▶ Activity
The following data has a line with "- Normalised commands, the" and a line with "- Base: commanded". Write out exactly those lines and all the lines between them.

▶ Stored dataset items
----------------
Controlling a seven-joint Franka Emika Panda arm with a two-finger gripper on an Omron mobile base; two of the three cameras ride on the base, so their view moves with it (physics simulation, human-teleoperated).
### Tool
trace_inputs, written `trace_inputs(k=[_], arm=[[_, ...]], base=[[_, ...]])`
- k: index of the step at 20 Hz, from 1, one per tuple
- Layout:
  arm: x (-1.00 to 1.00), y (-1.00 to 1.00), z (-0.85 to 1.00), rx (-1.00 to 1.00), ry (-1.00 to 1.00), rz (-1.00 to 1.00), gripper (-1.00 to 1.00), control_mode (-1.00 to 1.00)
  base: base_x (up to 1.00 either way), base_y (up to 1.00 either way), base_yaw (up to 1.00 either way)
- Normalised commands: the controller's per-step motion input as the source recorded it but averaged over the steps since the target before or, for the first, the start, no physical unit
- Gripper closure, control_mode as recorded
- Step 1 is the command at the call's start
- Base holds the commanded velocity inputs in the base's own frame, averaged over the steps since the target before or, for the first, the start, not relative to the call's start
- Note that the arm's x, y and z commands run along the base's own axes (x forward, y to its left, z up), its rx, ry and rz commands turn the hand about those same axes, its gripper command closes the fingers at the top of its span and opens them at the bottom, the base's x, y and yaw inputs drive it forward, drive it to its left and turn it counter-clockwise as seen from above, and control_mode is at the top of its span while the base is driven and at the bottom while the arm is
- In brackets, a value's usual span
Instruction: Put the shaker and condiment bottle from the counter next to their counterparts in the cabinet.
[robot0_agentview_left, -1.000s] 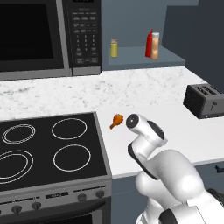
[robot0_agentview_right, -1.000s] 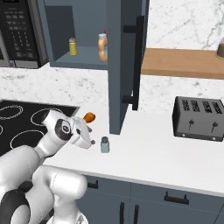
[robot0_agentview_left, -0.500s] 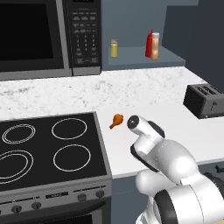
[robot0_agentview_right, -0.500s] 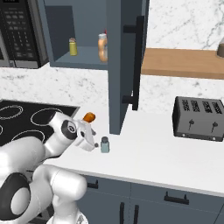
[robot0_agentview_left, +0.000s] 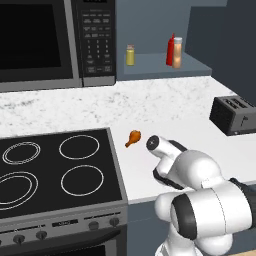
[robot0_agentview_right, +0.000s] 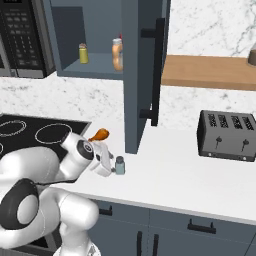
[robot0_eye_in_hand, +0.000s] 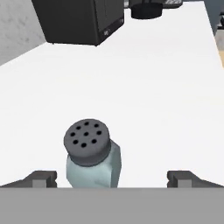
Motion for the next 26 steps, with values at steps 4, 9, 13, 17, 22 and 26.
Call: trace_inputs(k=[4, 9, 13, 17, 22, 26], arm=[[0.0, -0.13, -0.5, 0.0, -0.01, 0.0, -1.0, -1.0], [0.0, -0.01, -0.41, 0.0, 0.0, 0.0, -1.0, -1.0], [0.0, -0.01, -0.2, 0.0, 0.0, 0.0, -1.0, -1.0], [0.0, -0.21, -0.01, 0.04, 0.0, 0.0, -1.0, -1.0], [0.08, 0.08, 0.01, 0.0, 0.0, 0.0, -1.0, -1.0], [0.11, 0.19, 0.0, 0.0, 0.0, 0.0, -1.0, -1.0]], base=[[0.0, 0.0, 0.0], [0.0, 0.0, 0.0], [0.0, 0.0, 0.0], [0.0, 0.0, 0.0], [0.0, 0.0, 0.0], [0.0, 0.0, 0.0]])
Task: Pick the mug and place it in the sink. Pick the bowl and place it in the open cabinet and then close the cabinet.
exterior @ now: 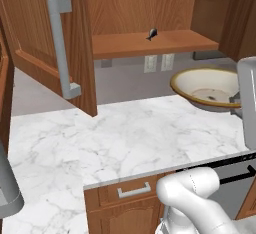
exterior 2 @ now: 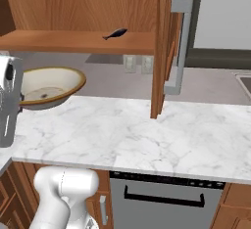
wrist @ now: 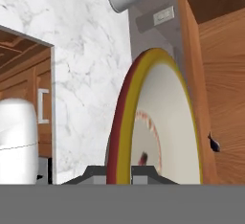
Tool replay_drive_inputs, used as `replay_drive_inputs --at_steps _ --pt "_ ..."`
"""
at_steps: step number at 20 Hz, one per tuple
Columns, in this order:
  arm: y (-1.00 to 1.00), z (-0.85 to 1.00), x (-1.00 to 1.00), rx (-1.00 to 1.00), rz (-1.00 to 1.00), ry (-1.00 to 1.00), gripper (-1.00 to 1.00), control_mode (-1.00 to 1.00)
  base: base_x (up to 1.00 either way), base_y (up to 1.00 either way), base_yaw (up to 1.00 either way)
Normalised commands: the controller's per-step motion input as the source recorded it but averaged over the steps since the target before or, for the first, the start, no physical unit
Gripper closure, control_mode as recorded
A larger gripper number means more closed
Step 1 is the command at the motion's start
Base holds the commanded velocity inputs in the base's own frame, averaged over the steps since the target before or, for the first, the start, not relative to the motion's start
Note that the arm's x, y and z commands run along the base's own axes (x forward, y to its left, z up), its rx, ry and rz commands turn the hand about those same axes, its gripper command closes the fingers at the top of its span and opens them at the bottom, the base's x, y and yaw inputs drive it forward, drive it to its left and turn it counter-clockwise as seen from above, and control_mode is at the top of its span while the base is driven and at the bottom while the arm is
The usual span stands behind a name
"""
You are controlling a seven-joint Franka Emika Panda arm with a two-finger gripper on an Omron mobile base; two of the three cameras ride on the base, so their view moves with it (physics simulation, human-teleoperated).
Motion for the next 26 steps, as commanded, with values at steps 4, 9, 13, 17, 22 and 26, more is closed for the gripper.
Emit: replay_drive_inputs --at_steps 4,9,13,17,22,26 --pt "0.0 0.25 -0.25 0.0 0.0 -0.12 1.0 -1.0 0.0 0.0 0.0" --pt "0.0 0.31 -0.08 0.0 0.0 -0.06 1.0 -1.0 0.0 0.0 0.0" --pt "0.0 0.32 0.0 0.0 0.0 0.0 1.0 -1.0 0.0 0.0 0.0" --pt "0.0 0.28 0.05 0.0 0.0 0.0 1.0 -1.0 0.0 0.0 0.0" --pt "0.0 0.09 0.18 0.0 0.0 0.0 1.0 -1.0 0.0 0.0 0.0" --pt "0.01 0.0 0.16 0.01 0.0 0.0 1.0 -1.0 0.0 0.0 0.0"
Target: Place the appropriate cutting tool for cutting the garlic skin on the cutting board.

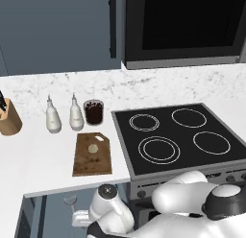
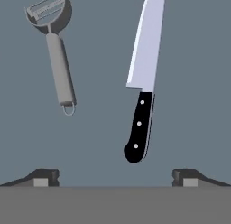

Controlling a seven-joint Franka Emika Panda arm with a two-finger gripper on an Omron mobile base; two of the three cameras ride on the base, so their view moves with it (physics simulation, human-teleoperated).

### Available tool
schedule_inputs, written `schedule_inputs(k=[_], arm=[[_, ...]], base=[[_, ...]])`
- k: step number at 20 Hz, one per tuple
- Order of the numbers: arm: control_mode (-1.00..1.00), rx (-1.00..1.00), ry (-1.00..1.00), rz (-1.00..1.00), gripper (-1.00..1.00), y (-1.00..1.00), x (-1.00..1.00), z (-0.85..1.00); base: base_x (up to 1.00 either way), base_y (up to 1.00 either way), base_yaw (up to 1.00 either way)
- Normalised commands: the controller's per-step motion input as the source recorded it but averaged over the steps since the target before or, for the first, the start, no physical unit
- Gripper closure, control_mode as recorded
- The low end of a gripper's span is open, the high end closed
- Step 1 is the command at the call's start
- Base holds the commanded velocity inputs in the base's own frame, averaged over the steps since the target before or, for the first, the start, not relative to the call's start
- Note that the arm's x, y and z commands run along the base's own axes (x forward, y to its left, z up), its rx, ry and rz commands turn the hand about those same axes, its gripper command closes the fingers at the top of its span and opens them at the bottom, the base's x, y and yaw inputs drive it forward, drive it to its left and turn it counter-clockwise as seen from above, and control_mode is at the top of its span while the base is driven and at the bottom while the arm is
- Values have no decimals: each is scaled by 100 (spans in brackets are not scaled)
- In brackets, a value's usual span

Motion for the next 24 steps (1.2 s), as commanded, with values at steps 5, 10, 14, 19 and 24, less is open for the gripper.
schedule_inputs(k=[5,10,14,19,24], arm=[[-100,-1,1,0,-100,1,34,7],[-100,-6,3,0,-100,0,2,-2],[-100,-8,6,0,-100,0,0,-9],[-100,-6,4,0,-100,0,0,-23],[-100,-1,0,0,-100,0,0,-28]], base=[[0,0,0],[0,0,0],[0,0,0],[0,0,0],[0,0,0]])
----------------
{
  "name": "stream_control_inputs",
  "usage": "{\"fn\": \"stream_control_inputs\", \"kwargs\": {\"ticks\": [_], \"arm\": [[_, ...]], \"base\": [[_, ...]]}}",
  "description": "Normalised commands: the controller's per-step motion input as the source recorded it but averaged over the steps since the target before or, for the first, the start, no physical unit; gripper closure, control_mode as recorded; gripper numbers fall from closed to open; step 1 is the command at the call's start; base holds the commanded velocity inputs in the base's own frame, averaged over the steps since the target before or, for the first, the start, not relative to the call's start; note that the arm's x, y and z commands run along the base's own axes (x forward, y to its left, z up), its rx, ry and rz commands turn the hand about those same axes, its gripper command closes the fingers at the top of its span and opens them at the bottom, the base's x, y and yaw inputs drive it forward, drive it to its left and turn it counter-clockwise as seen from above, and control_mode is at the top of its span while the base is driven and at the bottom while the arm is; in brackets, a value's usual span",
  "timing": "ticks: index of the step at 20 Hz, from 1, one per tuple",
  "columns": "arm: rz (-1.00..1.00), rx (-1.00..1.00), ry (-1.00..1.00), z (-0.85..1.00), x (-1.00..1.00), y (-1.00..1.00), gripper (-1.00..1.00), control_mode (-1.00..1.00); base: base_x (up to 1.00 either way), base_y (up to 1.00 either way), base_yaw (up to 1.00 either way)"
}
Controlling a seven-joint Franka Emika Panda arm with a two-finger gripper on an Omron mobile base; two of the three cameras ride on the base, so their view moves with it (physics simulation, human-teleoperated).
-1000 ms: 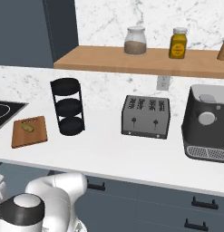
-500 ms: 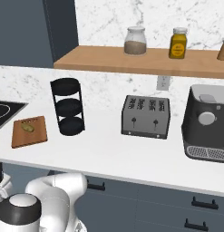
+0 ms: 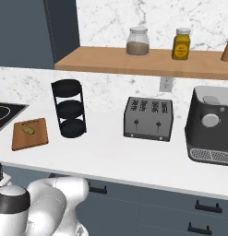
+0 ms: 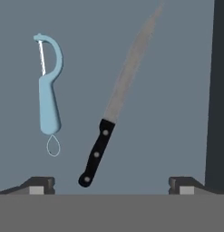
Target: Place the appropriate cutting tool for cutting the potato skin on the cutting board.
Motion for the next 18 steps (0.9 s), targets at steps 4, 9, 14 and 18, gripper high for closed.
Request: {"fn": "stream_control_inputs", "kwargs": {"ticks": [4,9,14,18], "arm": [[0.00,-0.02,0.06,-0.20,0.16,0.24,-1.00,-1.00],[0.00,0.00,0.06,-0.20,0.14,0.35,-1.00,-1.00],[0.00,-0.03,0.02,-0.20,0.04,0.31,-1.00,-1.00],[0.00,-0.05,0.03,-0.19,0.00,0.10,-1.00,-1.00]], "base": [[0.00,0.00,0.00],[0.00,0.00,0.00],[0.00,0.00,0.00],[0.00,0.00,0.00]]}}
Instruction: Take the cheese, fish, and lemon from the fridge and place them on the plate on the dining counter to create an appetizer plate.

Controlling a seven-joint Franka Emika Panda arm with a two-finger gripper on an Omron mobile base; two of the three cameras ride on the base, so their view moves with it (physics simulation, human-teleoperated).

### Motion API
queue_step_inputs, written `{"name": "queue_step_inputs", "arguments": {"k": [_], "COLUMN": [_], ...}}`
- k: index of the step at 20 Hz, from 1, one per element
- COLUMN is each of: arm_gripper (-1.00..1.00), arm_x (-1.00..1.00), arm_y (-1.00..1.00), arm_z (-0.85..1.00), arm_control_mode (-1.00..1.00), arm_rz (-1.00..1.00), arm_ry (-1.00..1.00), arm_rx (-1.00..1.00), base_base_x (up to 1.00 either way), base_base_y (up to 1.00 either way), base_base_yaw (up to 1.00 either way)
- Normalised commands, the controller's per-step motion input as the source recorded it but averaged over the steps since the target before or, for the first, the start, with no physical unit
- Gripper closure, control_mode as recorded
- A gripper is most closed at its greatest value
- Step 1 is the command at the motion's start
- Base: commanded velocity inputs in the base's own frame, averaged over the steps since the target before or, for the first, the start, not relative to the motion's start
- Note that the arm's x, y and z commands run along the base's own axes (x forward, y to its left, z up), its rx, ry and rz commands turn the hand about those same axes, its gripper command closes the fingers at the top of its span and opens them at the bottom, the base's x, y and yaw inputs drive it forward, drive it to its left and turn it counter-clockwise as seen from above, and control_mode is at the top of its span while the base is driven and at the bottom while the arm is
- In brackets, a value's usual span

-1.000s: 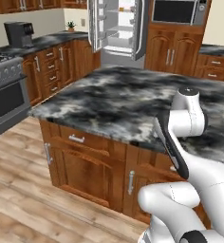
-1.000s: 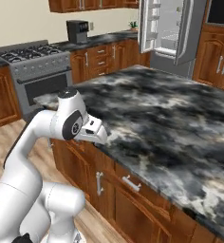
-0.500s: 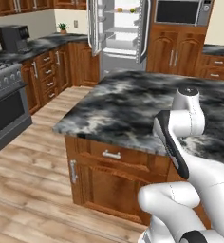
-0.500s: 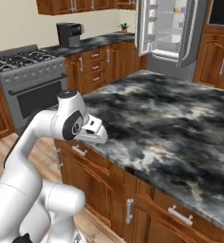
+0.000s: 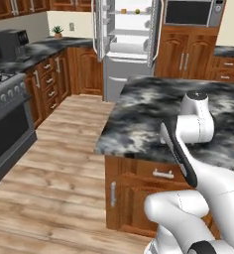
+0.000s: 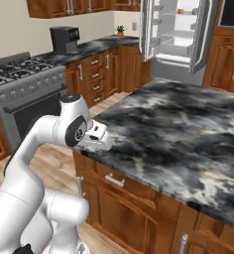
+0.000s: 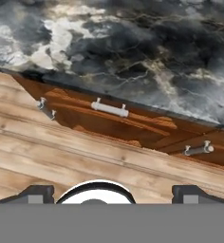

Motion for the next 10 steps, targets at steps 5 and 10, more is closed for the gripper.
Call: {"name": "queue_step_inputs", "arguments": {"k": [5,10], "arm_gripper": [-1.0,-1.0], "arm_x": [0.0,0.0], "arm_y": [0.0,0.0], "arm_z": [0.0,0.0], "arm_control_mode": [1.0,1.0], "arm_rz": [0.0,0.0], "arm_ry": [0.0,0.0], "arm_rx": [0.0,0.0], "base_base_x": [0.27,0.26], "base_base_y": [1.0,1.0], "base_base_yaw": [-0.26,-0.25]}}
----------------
▶ Exercise result
- Normalised commands, the controller's per-step motion input as the source recorded it but averaged over the steps since the target before or, for the first, the start, with no physical unit
- Gripper closure, control_mode as recorded
- A gripper is most closed at its greatest value
- Step 1 is the command at the motion's start
- Base: commanded velocity inputs in the base's own frame, averaged over the steps since the target before or, for the first, the start, not relative to the motion's start

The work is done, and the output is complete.